【原創】Tesseract-OCR 3.02 訓練筆記

本文轉載自查看原文 2013-04-15 10:10 12570

目的：識別http://www.computrabajo.com.mx/bt-ofrd-human1985-207292.htm中的Email地址

官方文檔：https://code.google.com/p/tesseract-ocr/wiki/TrainingTesseract3

官方的英文文檔很長，這里記錄幾個關鍵步驟。

特別注意：訓練時用的版本與運行時用的版本一定要保持一致。

准備：

1、安裝Tesseract

2、下載圖片，保存到本地，並轉換成Tif格式。

Make Box Files

1、tesseract eng.timesitalic.exp0.tif eng.timesitalic.exp0 batch.nochop makebox

2、把生成的box文件用文本編輯器編輯，使之與圖片中的文字一致

PS：此步驟亦可以使用jTessBoxEditor工具代替

Run Tesseract for Training

tesseract [lang].[fontname].exp[num].tif [lang].[fontname].exp[num] nobatch box.train

此步驟生成一個.tr的文件

Compute the Character Set

unicharset_extractor lang.fontname.exp0.box

此步驟生成一個unicharset文件

font_properties (new in 3.01)

用記事本新建一個名為font_properties的文件，內容格式為：<fontname> <italic> <bold> <fixed> <serif> <fraktur>

如：timesitalic 1 0 0 1 0

這個步驟要注意：<fontname>應與步驟"Run Tesseract for Training”命令中指定的[fontname]一致，如果沒有指定，則為UnknownFont

如：UnknownFont 0 0 0 0 0

Clustering

三個命令：

shapeclustering -F font_properties -U unicharset lang.fontname.exp0.tr

mftraining -F font_properties -U unicharset -O lang.unicharset lang.fontname.exp0.tr

cntraining lang.fontname.exp0.tr lang.fontname.exp1.tr

Putting it all together

combine_tessdata lang.

注意：一定要把Clustering生成的文件重命名，我在開始訓練時，沒仔細看官方的最關鍵的一段話：

That is all there is to it! All you need to do now is collect together all (shapetable, normproto, inttemp, pffmtable) the files and rename them with a lang. prefix, where lang is the 3-letter code for your language taken from http://en.wikipedia.org/wiki/List_of_ISO_639-2_codes …

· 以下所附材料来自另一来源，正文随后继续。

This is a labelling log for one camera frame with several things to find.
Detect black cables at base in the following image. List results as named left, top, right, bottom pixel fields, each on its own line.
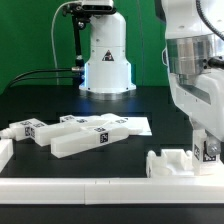
left=3, top=66, right=86, bottom=94

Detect white border fence frame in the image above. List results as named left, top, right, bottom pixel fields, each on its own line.
left=0, top=138, right=224, bottom=205

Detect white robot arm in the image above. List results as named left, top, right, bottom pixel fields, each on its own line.
left=80, top=0, right=224, bottom=156

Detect white chair side frame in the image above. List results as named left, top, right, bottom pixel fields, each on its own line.
left=35, top=113, right=130, bottom=158

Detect white flat chair panel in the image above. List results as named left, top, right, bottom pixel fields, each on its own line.
left=128, top=117, right=152, bottom=136

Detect white chair seat block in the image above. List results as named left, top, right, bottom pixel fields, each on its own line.
left=146, top=149, right=194, bottom=178

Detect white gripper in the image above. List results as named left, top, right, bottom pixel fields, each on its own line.
left=169, top=71, right=224, bottom=156

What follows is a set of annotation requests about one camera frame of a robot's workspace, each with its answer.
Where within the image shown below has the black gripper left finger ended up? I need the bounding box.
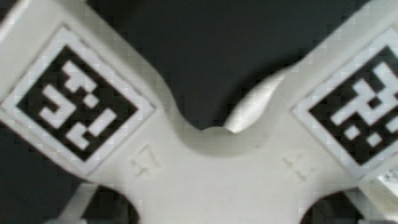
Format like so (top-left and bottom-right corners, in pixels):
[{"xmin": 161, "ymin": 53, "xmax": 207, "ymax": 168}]
[{"xmin": 54, "ymin": 183, "xmax": 141, "ymax": 224}]

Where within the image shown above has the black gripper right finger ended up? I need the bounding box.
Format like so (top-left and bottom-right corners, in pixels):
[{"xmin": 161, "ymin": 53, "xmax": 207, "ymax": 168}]
[{"xmin": 300, "ymin": 188, "xmax": 398, "ymax": 224}]

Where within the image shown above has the white cross table base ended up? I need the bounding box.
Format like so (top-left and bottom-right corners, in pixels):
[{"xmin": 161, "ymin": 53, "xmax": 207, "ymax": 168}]
[{"xmin": 0, "ymin": 0, "xmax": 398, "ymax": 224}]

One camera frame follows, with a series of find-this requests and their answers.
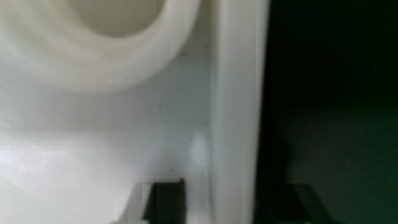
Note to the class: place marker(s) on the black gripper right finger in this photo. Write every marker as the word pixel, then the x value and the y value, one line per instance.
pixel 308 212

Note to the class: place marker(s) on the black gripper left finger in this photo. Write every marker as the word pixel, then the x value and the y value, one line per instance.
pixel 157 204

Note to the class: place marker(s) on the white square table top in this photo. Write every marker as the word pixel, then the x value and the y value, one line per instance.
pixel 130 95

后來在CSDN上看到邊城駱駝的博文http://blog.csdn.net/marvinhong/article/details/8459591，才恍然大悟。

測試

tesseract image.tif output -l lang

最后附上幾個有用的鏈接：

tesseract-ocr - An OCR Engine that was developed at HP Labs between 1985 and 1995... and now at Google. - Google Project Hosting

VietOCR | Free Graphics software downloads at SourceForge.net

tesseractdotnet - tesseract-ocr .net - Google Project Hosting

免責聲明！

本站轉載的文章為個人學習借鑒使用，本站對版權不負任何法律責任。如果侵犯了您的隱私權益，請聯系本站郵箱yoyou2525@163.com刪除。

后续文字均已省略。